Only that agent heartbeat thing is running on the management server and will complain and make the agent object red. and give you one or two alerts depending on if the agent is reachable by ICMP ping or not. That object will turn red. But generally it is not a part of monitoring dashboards.
You could add it to the relevant dashboards as an object of interest. Just keep in mind that if an agent is down and the machine is up, there is a chance the application is still running on that machine.
We generally have separate dashboards for agent health and try to react quickly if they turn red. its either agent server down, or server so overloaded in resources that it can not react anymore, or simply the agent on the machine crashed and did not recover. ANd react to those cases, so the dashboards these machines are sitting in dont go into grey or red states depending on what objects you put in the DA.
When you say “uncontactable” circle, do you mean the green empty circle or greyed out state? Or are you saying that they remain green even after configured amount of heartbeat misses/period passed?
Servers often go grey straight from healthy state all the time. They have a greyed out healthy check mark on them when that happens.
However, I agree with what you’re saying, seems like an inconsistency in behavior (unless there’s a reason for it that I’m unaware of).
Thanks Badger, I’ll try to upload the images again
I think you are right (its SCOM DAs by the way). I am displaying the OS class, which seams independent on agent health. I must investigate further to see if I can change it to a class that is dependent on the health state.
Do you know what class is dependent on agent health, that could be used to roll up to the DA, and still reflect all the other monitors/rules necessary?
Thanks Bob (and Badger).
What you’ve said makes perfect sense and tallies with my testing.
I’ll incorporate the SCOM agent state as a DA component and add it into the Dashboards.
What threw me off is I remember tiles going red when servers were uncontactable, bit it is our Linux Servers that do this.
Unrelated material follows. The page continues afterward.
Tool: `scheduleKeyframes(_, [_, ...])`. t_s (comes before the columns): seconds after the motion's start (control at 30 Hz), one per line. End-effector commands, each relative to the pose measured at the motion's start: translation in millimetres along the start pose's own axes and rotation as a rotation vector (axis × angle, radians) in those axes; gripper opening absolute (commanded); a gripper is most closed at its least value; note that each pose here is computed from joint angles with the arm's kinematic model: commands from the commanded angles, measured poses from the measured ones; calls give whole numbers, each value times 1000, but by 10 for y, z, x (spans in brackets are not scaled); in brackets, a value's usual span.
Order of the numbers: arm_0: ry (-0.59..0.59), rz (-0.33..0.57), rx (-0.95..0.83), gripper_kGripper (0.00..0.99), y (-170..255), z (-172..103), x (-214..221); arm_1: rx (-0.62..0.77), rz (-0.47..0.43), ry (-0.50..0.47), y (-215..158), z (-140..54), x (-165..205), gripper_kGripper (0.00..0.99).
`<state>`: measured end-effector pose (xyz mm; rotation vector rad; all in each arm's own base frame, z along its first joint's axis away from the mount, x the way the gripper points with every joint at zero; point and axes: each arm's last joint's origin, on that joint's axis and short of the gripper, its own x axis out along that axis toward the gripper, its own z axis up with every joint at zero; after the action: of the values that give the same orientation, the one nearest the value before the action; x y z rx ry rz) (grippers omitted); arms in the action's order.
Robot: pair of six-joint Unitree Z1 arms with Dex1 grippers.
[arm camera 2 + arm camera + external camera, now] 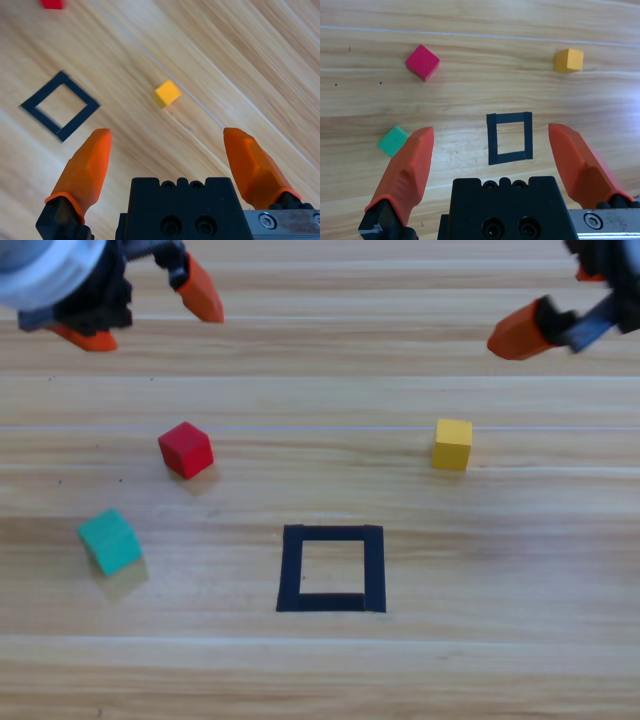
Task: Stack the blocks in the rectangular block: red at the bottom, yellow in the middle, green on top
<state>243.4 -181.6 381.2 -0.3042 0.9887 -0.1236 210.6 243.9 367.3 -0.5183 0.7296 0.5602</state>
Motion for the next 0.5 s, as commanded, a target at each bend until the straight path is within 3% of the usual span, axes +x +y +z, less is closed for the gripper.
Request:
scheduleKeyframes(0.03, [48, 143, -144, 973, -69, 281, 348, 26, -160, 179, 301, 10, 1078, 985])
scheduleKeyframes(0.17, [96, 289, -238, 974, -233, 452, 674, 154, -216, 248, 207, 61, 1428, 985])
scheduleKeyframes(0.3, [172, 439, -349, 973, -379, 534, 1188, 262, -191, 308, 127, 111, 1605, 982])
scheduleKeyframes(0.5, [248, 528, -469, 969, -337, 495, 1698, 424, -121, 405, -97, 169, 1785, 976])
They do turn the tile red when the server goes down, or the agent is uncontactable.
Hi Ervia, that is correct. Because a Linux/Unix and Network device is monitored by the management server (mostly) it will turn to red when the agent is not available.
Same also applies often when you are using website monitoring with transactions from another machine. For DA\’s with a web server in it, I advise to add a synthetic transaction or other web monitoring being run from another machine to check if the site is reachable.
No problem Ervia.
Just FYI, this is the exact reason SquaredUp has EA’s which reflect the “accurate” health of your application, not dependent on health of it’s underlying objets (which can or won’t change states over something irrelevant/ health service connection interruptions). Basically what Bob said in his last reply about URL monitoring, EA’s do exactly that.